Recorded data:
● ● ● ● ● ● ●

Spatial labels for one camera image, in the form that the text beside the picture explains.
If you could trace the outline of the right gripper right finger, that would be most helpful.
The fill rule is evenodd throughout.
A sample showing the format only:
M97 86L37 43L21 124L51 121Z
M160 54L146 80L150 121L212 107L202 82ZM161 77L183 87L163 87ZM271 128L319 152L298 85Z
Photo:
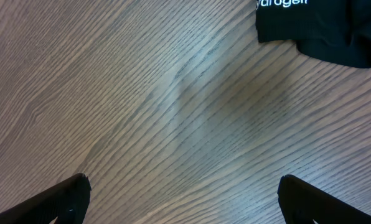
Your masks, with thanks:
M371 216L297 178L284 175L278 203L287 224L371 224Z

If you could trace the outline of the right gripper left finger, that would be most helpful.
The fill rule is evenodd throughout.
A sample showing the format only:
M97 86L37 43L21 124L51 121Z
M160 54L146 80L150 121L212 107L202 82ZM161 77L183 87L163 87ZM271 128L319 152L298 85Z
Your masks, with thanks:
M0 213L0 224L82 224L90 203L91 191L88 177L83 173L77 173Z

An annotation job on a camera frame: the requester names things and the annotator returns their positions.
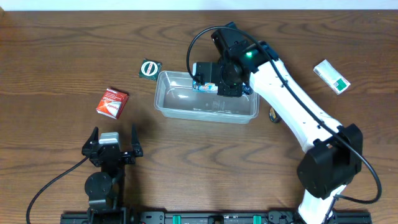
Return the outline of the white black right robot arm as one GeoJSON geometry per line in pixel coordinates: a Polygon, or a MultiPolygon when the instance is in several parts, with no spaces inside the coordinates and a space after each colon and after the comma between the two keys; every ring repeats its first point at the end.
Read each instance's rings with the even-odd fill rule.
{"type": "Polygon", "coordinates": [[[188,64],[193,81],[213,83],[217,94],[239,97],[248,87],[265,99],[297,138],[303,152],[297,175],[305,189],[302,203],[286,223],[334,223],[335,202],[361,171],[363,135],[324,112],[294,81],[276,52],[235,23],[210,27],[220,58],[188,64]]]}

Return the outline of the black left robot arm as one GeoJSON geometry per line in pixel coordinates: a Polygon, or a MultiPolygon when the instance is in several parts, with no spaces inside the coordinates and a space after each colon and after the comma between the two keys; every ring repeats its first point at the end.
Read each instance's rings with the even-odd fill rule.
{"type": "Polygon", "coordinates": [[[88,223],[134,223],[135,215],[123,205],[125,166],[144,155],[136,127],[131,128],[130,151],[122,151],[119,133],[99,133],[94,128],[81,153],[100,171],[85,182],[89,197],[88,223]]]}

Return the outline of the clear plastic container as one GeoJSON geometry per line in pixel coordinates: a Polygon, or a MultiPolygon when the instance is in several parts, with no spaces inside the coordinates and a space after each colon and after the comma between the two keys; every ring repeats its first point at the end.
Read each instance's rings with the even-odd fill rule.
{"type": "Polygon", "coordinates": [[[187,72],[162,71],[154,107],[168,118],[247,124],[259,114],[259,95],[233,98],[194,91],[187,72]]]}

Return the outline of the small dark bottle white cap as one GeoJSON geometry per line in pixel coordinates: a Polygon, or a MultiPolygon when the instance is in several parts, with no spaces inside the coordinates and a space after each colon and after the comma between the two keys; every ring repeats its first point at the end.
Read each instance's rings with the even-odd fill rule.
{"type": "Polygon", "coordinates": [[[273,123],[279,123],[282,120],[280,115],[276,112],[276,110],[273,107],[270,107],[269,109],[269,118],[273,123]]]}

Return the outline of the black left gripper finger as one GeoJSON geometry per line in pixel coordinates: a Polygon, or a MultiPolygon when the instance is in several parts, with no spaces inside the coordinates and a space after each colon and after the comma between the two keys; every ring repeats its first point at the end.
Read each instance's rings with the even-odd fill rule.
{"type": "Polygon", "coordinates": [[[139,138],[138,138],[138,135],[137,135],[137,129],[136,129],[136,125],[135,124],[133,124],[132,128],[131,128],[131,145],[132,146],[140,145],[139,138]]]}
{"type": "Polygon", "coordinates": [[[98,143],[98,135],[99,135],[99,129],[98,129],[98,127],[94,127],[93,132],[89,137],[89,143],[97,144],[98,143]]]}

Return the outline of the red Panadol box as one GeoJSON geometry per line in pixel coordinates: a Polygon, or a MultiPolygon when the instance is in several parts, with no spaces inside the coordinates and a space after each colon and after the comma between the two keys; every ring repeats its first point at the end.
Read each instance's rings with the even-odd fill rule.
{"type": "Polygon", "coordinates": [[[107,88],[96,107],[96,112],[113,119],[119,119],[128,99],[127,93],[107,88]]]}

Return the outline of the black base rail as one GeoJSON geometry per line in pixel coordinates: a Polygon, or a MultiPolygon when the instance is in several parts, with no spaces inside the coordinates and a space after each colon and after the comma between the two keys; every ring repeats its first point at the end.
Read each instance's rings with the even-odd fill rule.
{"type": "Polygon", "coordinates": [[[294,212],[270,211],[266,213],[164,213],[143,212],[137,218],[121,214],[83,213],[63,214],[60,223],[138,223],[138,224],[266,224],[303,223],[294,212]]]}

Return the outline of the green square box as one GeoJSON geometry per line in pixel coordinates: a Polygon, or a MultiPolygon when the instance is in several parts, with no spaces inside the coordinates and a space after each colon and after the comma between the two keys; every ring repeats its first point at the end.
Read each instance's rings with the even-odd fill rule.
{"type": "Polygon", "coordinates": [[[162,70],[162,62],[145,58],[139,70],[139,77],[147,80],[157,81],[162,70]]]}

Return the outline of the white green medicine box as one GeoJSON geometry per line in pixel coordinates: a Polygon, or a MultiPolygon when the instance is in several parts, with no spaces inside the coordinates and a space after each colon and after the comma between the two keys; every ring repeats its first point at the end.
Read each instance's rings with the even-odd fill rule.
{"type": "Polygon", "coordinates": [[[337,94],[343,93],[351,83],[328,60],[323,60],[313,71],[337,94]]]}

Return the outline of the blue medicine box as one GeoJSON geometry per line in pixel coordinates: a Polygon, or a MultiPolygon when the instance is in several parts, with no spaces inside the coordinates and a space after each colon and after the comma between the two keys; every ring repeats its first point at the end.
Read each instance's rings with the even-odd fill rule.
{"type": "Polygon", "coordinates": [[[240,86],[228,86],[221,75],[224,68],[221,64],[213,62],[196,62],[193,64],[193,76],[198,76],[200,82],[193,80],[192,88],[195,91],[216,93],[221,96],[240,97],[242,95],[251,95],[254,93],[252,88],[245,83],[240,86]]]}

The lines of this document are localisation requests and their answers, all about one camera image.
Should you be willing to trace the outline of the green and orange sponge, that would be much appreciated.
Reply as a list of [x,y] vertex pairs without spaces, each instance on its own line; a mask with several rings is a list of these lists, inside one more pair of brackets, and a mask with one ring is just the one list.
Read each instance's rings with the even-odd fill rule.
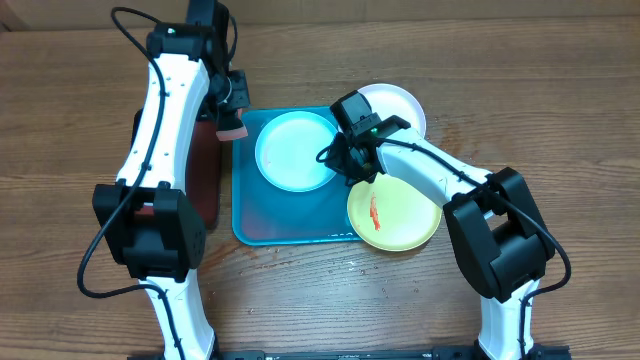
[[218,115],[216,136],[220,141],[233,141],[248,135],[246,126],[242,121],[242,113],[242,109],[237,109]]

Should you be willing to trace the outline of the light blue plate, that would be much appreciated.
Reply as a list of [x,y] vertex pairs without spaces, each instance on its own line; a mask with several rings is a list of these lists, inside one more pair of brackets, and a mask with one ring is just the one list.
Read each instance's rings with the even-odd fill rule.
[[316,160],[336,134],[336,127],[321,115],[309,111],[284,113],[260,131],[255,145],[256,164],[277,188],[289,192],[318,189],[336,175]]

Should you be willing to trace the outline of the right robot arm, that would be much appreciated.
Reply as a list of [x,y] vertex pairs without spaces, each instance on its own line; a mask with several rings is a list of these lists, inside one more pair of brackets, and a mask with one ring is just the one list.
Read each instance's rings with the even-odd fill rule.
[[533,300],[546,264],[562,251],[549,233],[522,175],[459,161],[397,115],[381,118],[352,91],[330,107],[339,133],[316,157],[350,187],[382,175],[402,180],[444,213],[456,263],[481,297],[475,355],[540,359],[531,336]]

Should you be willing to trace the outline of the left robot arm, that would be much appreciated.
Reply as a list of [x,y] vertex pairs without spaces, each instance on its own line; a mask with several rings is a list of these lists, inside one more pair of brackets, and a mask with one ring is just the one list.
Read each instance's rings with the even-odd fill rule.
[[[221,356],[197,280],[206,226],[188,199],[187,173],[198,122],[211,122],[221,141],[247,134],[241,120],[250,105],[246,75],[231,67],[237,39],[236,20],[224,4],[192,1],[185,22],[157,20],[146,41],[134,44],[148,61],[145,103],[115,182],[94,189],[100,229],[81,260],[77,286],[97,299],[145,291],[165,341],[163,359]],[[101,240],[136,284],[105,293],[86,287],[84,274]]]

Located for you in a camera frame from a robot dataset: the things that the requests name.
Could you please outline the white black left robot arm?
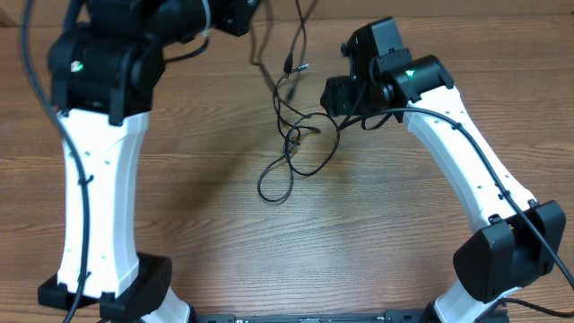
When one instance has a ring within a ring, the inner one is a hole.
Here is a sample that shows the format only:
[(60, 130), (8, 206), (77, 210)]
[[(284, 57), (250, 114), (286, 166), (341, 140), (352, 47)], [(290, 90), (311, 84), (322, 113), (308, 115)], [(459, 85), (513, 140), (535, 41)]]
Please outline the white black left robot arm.
[(189, 322), (170, 258), (135, 246), (139, 155), (164, 73), (163, 49), (210, 29), (247, 33), (248, 0), (73, 1), (48, 55), (44, 100), (63, 136), (65, 245), (41, 305), (74, 314), (98, 304), (109, 322)]

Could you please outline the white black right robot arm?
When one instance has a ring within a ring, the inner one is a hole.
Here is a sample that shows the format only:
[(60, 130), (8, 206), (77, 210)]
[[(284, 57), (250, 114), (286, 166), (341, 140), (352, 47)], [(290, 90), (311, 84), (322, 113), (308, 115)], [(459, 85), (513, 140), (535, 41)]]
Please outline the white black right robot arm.
[(447, 68), (413, 58), (394, 19), (356, 30), (341, 46), (350, 73), (329, 78), (321, 104), (345, 126), (391, 118), (430, 152), (455, 191), (471, 229), (453, 256), (455, 283), (424, 309), (387, 310), (386, 322), (505, 322), (517, 290), (563, 268), (566, 216), (540, 203), (506, 169), (465, 109)]

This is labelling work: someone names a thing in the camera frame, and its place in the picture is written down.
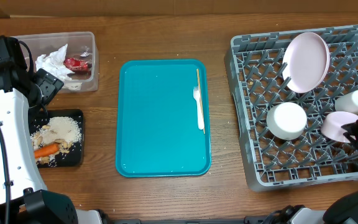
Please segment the pink bowl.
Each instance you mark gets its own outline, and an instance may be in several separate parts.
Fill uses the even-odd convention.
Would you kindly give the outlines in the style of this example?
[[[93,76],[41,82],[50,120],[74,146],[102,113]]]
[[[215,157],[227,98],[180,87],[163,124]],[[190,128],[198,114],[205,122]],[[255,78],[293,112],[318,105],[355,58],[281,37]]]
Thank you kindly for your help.
[[[345,112],[335,111],[329,113],[321,126],[321,133],[327,138],[343,143],[350,143],[345,137],[345,129],[342,128],[345,124],[355,123],[358,120],[358,115]]]

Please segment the wooden chopstick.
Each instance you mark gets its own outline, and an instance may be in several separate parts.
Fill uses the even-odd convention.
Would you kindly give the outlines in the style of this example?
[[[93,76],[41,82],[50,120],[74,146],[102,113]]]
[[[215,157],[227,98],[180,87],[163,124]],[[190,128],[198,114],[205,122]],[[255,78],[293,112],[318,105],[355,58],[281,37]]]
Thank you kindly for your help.
[[[199,89],[199,93],[200,93],[200,107],[201,107],[201,120],[203,122],[203,134],[206,134],[205,131],[205,124],[204,124],[204,113],[203,113],[203,101],[202,101],[202,95],[201,95],[201,80],[200,80],[200,71],[197,68],[196,69],[196,74],[197,74],[197,79],[198,79],[198,89]]]

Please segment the white plastic cup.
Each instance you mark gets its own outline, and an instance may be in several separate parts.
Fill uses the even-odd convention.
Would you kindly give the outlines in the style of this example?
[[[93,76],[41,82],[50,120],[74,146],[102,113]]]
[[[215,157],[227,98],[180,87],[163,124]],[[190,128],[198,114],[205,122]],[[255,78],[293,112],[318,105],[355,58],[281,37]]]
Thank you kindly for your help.
[[[358,114],[358,90],[340,96],[334,104],[336,111]]]

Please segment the white plastic fork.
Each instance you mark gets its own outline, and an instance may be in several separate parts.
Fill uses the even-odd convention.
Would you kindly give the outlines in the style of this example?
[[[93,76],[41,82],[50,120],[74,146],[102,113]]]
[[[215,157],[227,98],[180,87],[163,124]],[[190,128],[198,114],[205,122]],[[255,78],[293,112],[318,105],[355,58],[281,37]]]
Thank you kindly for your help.
[[[197,120],[198,120],[198,128],[203,130],[203,122],[201,120],[201,107],[200,107],[200,93],[198,86],[195,86],[193,89],[193,98],[196,101],[196,109],[197,109]]]

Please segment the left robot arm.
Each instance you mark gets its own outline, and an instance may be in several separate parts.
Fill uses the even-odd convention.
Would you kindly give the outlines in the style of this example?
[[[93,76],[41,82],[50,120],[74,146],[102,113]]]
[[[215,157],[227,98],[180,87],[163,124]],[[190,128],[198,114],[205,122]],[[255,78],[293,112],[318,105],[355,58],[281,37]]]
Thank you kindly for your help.
[[[26,62],[26,44],[0,36],[0,223],[109,223],[101,210],[79,210],[47,189],[35,163],[29,124],[63,82]]]

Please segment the orange carrot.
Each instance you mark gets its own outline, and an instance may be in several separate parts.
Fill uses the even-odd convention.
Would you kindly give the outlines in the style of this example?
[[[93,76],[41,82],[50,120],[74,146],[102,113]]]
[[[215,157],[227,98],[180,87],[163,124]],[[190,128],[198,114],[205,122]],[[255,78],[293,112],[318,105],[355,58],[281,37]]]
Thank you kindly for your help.
[[[36,159],[40,158],[40,157],[47,157],[51,154],[54,154],[56,152],[58,152],[60,149],[59,144],[49,144],[47,146],[44,146],[36,151],[34,151],[34,156]]]

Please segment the white round plate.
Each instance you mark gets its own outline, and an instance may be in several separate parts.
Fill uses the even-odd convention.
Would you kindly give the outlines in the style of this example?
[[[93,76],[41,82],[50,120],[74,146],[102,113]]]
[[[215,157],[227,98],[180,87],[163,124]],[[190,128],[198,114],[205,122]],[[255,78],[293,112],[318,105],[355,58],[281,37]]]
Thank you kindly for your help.
[[[330,65],[326,42],[313,32],[296,36],[288,45],[283,62],[283,78],[290,78],[287,87],[296,93],[316,88],[325,78]]]

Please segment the light green bowl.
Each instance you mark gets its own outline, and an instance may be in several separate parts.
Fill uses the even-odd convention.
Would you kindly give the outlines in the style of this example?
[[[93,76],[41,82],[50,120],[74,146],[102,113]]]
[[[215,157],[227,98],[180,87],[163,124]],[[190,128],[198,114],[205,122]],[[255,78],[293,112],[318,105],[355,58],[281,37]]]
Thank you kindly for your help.
[[[298,104],[285,102],[268,111],[266,123],[274,136],[283,140],[293,140],[301,136],[307,124],[307,116]]]

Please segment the pile of white rice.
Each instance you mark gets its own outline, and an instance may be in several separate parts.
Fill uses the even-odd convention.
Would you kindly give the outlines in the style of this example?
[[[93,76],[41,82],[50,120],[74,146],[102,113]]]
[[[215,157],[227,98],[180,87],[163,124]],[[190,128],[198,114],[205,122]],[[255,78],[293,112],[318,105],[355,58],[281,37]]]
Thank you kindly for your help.
[[[50,164],[39,164],[41,167],[70,167],[78,166],[83,160],[83,128],[82,117],[55,116],[52,118],[37,118],[30,127],[31,135],[38,131],[43,125],[49,124],[58,132],[58,137],[69,143],[69,153],[58,154]]]

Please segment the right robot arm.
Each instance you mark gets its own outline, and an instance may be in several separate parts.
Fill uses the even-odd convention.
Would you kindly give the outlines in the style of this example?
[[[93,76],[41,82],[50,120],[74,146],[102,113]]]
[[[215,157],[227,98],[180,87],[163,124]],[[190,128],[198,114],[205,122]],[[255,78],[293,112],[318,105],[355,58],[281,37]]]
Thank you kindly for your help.
[[[358,146],[358,120],[346,124],[346,134],[355,134],[354,141]],[[311,210],[304,205],[287,206],[271,213],[264,223],[357,223],[358,224],[358,191],[346,195],[334,202],[327,210]]]

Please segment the pile of peanuts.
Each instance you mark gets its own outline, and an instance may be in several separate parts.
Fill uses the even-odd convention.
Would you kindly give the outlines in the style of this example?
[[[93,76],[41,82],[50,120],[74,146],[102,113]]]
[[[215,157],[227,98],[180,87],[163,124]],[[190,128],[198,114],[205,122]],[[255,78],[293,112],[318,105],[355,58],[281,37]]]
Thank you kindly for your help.
[[[58,154],[67,154],[70,151],[69,143],[58,137],[58,132],[51,125],[43,125],[31,135],[35,161],[39,164],[50,164]]]

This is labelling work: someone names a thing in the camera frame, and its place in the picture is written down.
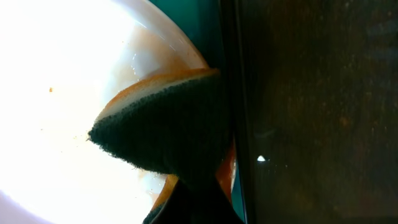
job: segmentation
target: sponge edge
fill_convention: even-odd
[[[232,134],[221,75],[217,70],[194,74],[162,82],[139,98],[128,100],[124,92],[126,102],[97,119],[90,140],[137,167],[175,174],[192,190],[206,187]]]

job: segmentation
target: glass surface
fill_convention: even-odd
[[[398,223],[398,1],[238,2],[256,223]]]

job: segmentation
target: green scouring pad
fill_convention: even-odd
[[[231,144],[221,75],[195,69],[142,80],[106,105],[89,137],[114,157],[201,189]]]

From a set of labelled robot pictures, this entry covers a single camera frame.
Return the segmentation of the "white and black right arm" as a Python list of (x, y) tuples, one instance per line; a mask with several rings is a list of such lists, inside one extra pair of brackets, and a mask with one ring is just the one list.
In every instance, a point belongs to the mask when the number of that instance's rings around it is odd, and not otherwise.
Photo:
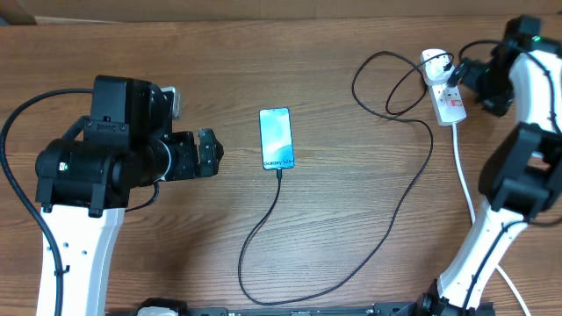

● ● ● ● ● ● ●

- Task objective -
Beginning with the line above that has "An annotation job" and going on through the line that has "Return the outline of the white black", retype every line exactly and add nothing else; drop the pictures.

- Answer for this exercise -
An annotation job on a camera frame: the requester names things and the annotator returns their positions.
Return the outline of the white black right robot arm as one GeoJSON geometry per line in pixel coordinates: a Polygon, or a MultiPolygon when the instance is in several parts, with no spaces inside the coordinates and a space after each colon and after the comma between the two keys; every ring repeats its first point at the end.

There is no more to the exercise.